Saturday, May 9, 2015

A Forest of Sentences

Machine learning as a service is awesome!

I really like the idea of the Google Prediction API. As in really like it. I especially like that it supports both numbers and strings for the training inputs, out of the box.

I quickly found that it is a bit fiddly to set up for just playing around with ideas though, and you need to pay for some of their cloud storage for your training data.

That lead me down the rabbit hole of whether I could use RandomForest algorithms (currently regarded as pretty awesome for minimal-configuration machine learning) to perform the same sort of basic machine learning tasks as suit Google's service.

I decided to start with Google's "Hello Prediction" example which classifies sentences as being in either English, Spanish or French.

The obvious issue here is that these algorithms support input arrays of floats for training, not just my random assortment of sentences - cue rabbit hole number two.

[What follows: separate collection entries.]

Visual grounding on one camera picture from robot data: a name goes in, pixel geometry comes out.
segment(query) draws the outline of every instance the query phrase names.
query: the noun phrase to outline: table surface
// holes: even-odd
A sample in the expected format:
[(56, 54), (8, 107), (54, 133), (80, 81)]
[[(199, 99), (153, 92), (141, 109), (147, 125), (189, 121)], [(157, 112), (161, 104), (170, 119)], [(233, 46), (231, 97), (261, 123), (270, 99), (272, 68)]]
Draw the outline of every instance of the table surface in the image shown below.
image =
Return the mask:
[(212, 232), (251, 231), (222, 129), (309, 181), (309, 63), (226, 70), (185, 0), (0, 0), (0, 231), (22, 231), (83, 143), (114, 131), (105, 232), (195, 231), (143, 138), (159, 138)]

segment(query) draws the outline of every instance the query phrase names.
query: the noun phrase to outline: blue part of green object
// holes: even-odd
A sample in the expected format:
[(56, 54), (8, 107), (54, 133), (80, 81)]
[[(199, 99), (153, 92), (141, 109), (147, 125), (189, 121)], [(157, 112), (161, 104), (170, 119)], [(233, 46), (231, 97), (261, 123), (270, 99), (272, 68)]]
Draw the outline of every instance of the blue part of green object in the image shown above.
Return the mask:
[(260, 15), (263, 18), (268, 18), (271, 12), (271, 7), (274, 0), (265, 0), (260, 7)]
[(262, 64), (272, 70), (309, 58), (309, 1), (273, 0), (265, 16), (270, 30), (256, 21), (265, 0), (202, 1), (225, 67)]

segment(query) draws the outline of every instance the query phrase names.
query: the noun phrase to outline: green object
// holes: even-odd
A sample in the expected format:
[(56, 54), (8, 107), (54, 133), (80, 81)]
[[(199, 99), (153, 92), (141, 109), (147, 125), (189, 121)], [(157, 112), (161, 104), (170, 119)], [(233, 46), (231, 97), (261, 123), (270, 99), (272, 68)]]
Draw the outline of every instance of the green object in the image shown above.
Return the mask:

I'd been interested in fuzzy grouping of similar sentences/strings for a long time, and had had some small successes (and epic failures) trailing an idea where I would use a set of three "landmark" sentences to "localise" a new sentence in three-dimensional space. The position in each dimension would be calculated using the Levenshtein Distance or a similar, from each landmark. I had hoped this would allow for sentence grouping and of course cool three-dimensional scatter diagrams. As I said, this didn't really work.

That work did give me an idea for creating vector representations of strings though:
  1. Randomly select a small (100-200) subset all the training inputs for a feature. In the case of Hello Prediction, this was 200 of the sentences that were in the training set. These sentences become the "landmarks" for the input array generator.
  2. For each sentence in the training data, measure the distance (I used the FuzzyWuzzy token set ratio) between the training sentence and each landmark (divided by the training sentence length). This creates a 200 element array of distances, per training data sentence, in my example.
  3. Train a RandomForestRegressor using the languages (mapped to integers) as the targets and the 200-element arrays as input features.
  4. Profit?
For each new sentence, perform the same translation to a 200 element array and pass that to the model's predict() method. This seems to work remarkably well, though it sometimes classifies Spanish sentences as French:

python forest_of_sentences.py

Loading training data... Done!
Preparing vectoriser... Done!
Preparing training data... Done!
Training RandomForest... Done!
Testing...

Hello mate, how are you? I need to find the toilet. ('English', 99)
Bonjour compagnon , comment êtes-vous? Je dois trouver les toilettes . ('French', 87)
Hola amigo, ¿cómo estás? Necesito encontrar el inodoro. ('Spanish', 89)

Done!

This worked-example code is available on my GitHub, and I'll attempt to apply it to some more difficult problems in future posts.